The Novel Day by Ellie Wiesel, in a much different way from any other
biography, memoir, or story of the Holocaust, explains every singe effect it
can have on a person better than any other narration that I have ever read.
This being told in a way, which is not meant to be expressed directly, rather
it is told in a story. Such story based on real facts of a person’s life after
having been present and a victim of the Holocaust, showing us the effects it
all had on his future.
What is most clearly represented
from the very first, to the last chapter of the memoir is death. Death in every
way possible. The character manages to connect death to everything, from the
guilt question: “Why of everyone who died, was I who survived?” To the power of
attraction and darkness of the sea, making one think of death.

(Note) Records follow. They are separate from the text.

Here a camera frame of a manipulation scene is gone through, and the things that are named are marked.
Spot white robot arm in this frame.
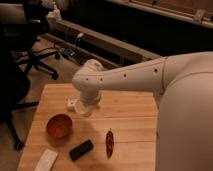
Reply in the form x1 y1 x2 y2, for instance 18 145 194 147
72 51 213 171

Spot red-brown ceramic bowl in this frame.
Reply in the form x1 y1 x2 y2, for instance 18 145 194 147
46 114 72 139

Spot red chili pepper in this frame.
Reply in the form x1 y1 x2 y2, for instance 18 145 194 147
106 129 114 158

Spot black rectangular remote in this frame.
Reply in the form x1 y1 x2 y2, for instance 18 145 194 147
69 140 93 161

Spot dark chair at left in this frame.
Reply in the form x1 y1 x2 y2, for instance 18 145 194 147
0 28 38 151

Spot long wooden baseboard beam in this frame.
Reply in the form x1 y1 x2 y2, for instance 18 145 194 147
47 12 160 67

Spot white rectangular block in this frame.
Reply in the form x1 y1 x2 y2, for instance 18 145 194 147
34 149 58 171

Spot black office chair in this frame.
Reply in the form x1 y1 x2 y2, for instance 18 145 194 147
0 0 60 80

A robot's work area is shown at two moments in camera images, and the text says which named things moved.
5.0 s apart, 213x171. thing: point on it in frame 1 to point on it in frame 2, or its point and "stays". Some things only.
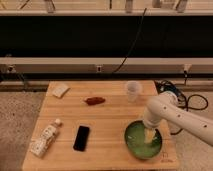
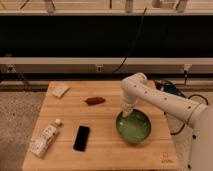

But what he
emphasizes the subject of death the most, is when dialoging with his doctor. He
speaks of desiring not to live, but rather to be dead. Meanwhile the doctor
speaks of the fight between him and the patient (in this case being the main
character), versus death. But in this case the patient was in the enemies side,
in the side of death fighting against life: “I had to wage the fight alone, all
alone. Worse. You where on the other side, against me, on the side of the
enemy” (Pg. 60).
Even though the whole memoir shows
very well that life after the war was never going to be even the slightest as
it was before. And how all his thoughts, feelings, actions, and future ‘goals’
were centered basically on death. Showing clearly how his life now is, there is
still no way to even imagine how that must be like. In the contrary, after
reading this memoir trying to even envision such things seems harder and more
confusing. Considering how this man’s thoughts become so deep and for him so
real, while for someone who has not lived what he has, such as people like us, wouldn’t
understand it the way he perceives it.
Ellie Wiesel (Pg.68): “What it
comes down to is that man lives while dying, that he represents death to the
living, and that’s where tragedy begins.”